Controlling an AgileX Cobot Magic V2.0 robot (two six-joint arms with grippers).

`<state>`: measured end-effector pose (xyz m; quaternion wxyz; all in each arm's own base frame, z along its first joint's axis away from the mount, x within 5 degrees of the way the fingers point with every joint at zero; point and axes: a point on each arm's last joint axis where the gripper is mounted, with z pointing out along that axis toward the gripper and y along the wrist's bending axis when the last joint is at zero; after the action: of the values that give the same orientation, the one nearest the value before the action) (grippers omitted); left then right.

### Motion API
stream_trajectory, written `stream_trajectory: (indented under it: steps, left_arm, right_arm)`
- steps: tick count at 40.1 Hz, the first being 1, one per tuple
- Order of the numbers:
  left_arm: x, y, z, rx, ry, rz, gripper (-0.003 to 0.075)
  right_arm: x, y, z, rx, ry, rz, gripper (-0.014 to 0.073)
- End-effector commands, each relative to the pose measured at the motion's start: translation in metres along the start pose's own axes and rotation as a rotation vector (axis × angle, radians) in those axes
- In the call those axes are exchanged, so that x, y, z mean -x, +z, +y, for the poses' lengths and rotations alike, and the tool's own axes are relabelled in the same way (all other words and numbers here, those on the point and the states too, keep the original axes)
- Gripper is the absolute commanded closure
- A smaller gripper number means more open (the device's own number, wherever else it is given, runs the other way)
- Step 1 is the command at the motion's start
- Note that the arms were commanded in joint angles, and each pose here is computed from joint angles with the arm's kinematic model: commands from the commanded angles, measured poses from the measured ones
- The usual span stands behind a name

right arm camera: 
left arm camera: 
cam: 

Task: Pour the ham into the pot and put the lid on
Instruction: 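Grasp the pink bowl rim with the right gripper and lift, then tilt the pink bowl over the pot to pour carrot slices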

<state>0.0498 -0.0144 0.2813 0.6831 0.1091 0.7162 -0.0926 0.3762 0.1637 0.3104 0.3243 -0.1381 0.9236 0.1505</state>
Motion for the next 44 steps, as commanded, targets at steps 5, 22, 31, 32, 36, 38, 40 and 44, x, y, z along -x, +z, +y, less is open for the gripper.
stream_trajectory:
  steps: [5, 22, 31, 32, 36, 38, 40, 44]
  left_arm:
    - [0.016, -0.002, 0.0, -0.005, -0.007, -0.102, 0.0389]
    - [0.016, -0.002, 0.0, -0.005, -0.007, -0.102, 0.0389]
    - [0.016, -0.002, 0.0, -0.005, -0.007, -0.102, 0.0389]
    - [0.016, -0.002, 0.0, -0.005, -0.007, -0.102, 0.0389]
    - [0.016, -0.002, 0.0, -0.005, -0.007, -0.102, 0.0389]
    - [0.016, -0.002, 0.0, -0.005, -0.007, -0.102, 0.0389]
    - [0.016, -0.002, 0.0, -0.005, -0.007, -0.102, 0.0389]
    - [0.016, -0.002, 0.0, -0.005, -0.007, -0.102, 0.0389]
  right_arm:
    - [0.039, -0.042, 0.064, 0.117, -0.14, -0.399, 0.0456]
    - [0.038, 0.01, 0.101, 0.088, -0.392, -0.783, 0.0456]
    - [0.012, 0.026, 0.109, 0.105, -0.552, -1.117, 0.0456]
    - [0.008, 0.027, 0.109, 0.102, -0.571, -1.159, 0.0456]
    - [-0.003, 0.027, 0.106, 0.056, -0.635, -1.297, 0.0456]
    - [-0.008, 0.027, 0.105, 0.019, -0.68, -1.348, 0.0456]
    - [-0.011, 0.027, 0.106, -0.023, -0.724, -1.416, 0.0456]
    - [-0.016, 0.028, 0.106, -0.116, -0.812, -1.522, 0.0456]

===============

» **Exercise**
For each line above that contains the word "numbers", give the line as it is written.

» **Task response**
- Order of the numbers:
- In the call those axes are exchanged, so that x, y, z mean -x, +z, +y, for the poses' lengths and rotations alike, and the tool's own axes are relabelled in the same way (all other words and numbers here, those on the point and the states too, keep the original axes)

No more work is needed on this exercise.